The River is Springsteen’s fifth studio album. The album is nearly an hour and a half long, and its 20 tracks sprawl across a wide range of themes including love, pain, desire, frustration and, most notably, growing up and understanding adulthood.

“The River was my coming of age record,” Springsteen remarked on stage. The tracks feature narrative threads on difficult aspects of blue collar life, as many were extra songs from his previous album Darkness on the Edge of Town, which explored similar themes. He and the E Street Band went on to play through the entire album, romping through rowdy upbeat tracks like “Crush on You” and “Hungry Heart” and slowing down during more poignant moments like “Stolen Car,” “Drive All Night” and the album’s title track.
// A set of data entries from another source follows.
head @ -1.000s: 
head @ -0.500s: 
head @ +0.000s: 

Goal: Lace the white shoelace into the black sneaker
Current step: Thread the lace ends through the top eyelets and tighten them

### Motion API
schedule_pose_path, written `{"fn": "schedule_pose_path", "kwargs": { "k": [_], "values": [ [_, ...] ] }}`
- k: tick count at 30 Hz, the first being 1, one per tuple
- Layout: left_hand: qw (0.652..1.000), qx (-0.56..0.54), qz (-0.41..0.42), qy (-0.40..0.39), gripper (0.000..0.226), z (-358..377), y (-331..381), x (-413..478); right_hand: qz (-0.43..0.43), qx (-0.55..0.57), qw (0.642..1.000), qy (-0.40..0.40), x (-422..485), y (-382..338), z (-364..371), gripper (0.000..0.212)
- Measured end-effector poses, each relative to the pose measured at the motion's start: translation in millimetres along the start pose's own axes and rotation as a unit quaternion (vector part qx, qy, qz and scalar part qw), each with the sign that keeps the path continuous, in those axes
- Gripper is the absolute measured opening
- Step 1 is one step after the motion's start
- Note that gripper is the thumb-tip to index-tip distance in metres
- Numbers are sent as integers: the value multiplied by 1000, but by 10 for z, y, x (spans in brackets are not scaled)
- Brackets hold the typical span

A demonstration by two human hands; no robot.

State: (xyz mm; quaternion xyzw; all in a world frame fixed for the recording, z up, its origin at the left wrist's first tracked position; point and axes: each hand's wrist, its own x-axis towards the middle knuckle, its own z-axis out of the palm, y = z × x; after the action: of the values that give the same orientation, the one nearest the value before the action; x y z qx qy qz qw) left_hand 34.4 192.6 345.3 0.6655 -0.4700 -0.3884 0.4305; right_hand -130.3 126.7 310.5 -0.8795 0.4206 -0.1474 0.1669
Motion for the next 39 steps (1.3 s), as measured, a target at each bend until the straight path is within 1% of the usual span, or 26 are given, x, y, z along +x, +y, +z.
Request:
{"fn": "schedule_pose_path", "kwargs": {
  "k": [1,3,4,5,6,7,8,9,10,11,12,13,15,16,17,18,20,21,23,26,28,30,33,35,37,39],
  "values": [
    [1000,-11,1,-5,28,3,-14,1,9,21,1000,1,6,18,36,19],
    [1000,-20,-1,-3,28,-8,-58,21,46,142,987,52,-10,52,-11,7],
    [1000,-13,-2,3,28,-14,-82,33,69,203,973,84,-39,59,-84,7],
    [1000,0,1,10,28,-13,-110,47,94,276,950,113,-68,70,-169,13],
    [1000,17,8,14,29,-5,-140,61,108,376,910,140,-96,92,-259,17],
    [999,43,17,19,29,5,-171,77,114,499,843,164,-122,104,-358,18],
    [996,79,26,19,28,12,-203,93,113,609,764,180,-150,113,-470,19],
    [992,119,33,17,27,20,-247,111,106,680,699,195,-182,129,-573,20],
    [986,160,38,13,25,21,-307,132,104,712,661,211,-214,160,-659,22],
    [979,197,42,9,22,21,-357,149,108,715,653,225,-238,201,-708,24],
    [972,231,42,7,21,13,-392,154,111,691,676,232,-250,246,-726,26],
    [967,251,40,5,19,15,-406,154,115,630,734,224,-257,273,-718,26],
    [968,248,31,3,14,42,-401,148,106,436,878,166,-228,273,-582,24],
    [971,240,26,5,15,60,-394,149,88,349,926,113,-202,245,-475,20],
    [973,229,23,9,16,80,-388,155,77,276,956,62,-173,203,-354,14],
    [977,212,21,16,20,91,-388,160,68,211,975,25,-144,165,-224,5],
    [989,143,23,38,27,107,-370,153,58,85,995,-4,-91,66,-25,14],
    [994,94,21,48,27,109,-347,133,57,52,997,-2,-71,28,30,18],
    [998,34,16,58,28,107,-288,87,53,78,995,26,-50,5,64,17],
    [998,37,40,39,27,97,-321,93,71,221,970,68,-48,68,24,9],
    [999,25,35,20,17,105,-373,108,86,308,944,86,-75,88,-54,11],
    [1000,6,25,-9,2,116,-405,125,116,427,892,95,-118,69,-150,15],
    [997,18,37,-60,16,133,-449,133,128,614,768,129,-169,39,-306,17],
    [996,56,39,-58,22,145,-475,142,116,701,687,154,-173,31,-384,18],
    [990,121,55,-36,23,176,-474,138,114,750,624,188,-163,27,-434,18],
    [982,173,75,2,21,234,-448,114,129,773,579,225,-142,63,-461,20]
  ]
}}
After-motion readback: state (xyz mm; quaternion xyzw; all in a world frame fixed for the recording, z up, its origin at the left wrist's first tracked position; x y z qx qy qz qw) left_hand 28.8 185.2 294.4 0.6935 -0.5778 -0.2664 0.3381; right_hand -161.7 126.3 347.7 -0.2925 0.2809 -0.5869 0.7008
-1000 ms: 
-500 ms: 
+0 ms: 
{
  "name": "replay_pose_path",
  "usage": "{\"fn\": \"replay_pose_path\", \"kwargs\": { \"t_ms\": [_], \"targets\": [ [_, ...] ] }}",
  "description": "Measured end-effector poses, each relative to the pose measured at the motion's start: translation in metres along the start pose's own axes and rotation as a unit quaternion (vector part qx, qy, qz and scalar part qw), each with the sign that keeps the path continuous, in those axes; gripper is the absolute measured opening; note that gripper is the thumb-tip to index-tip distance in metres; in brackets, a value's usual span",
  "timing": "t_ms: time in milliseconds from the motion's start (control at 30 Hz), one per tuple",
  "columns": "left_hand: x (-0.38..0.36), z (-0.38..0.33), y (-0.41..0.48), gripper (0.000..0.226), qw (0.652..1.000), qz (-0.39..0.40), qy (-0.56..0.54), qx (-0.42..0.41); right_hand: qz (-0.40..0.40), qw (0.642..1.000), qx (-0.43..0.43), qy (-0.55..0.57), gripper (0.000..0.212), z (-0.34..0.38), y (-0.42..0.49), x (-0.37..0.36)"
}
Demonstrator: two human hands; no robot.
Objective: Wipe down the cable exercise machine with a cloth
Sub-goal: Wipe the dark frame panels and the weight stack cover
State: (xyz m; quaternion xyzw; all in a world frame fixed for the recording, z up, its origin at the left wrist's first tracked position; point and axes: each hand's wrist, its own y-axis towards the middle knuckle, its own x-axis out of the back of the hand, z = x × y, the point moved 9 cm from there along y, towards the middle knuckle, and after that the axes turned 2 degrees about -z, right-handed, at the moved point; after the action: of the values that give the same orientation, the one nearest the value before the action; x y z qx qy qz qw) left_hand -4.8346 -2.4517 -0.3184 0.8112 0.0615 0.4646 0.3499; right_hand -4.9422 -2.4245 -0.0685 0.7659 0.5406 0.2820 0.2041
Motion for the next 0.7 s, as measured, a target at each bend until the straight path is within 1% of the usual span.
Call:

Springsteen would occasionally pause to reflect on some of the tracks, like “Independence Day,” a song written from the perspective of a son to a father, as he prepares to leave home. “I wrote this song when I was 23 or 24,” Springsteen said, an age when he felt more akin to the son. Now, as an older man, Springsteen discussed realizing that parents are people like anyone else, with dreams sacrificed and hopes lost.

Moments like this, where Springsteen acknowledges his age, make some of the songs on the album sound dated — “I Wanna Marry You” doesn’t work as well when you’re 25 years into your second marriage — but overall, I was too impressed with Springsteen’s stamina to really care; I could barely stand by hour three, and the only time he got off his feet was when he crowdsurfed across the mob in front of the stage.

Yes, there’s something so dramatic about Springsteen’s music that it nearly comes off as cheesy. I mean, his songs feature so so so many saxophone solos. But underneath all the bravado that comes with the territory of classic rock, there’s a lyrical, almost poetic quality to Springsteen’s music that connects with people and moves them.

During the concert, that connective quality was reflected in the exuberance of the crowd dancing in the dark (get it, like that Springsteen song), but more significantly, also in the emotional resonance that the songs elicited.

Revisiting The River 36 years later in this tour not only allowed Springsteen to reflect on youth and adulthood, but also reflect on the audience that he so actively worked to incorporate into his show as well.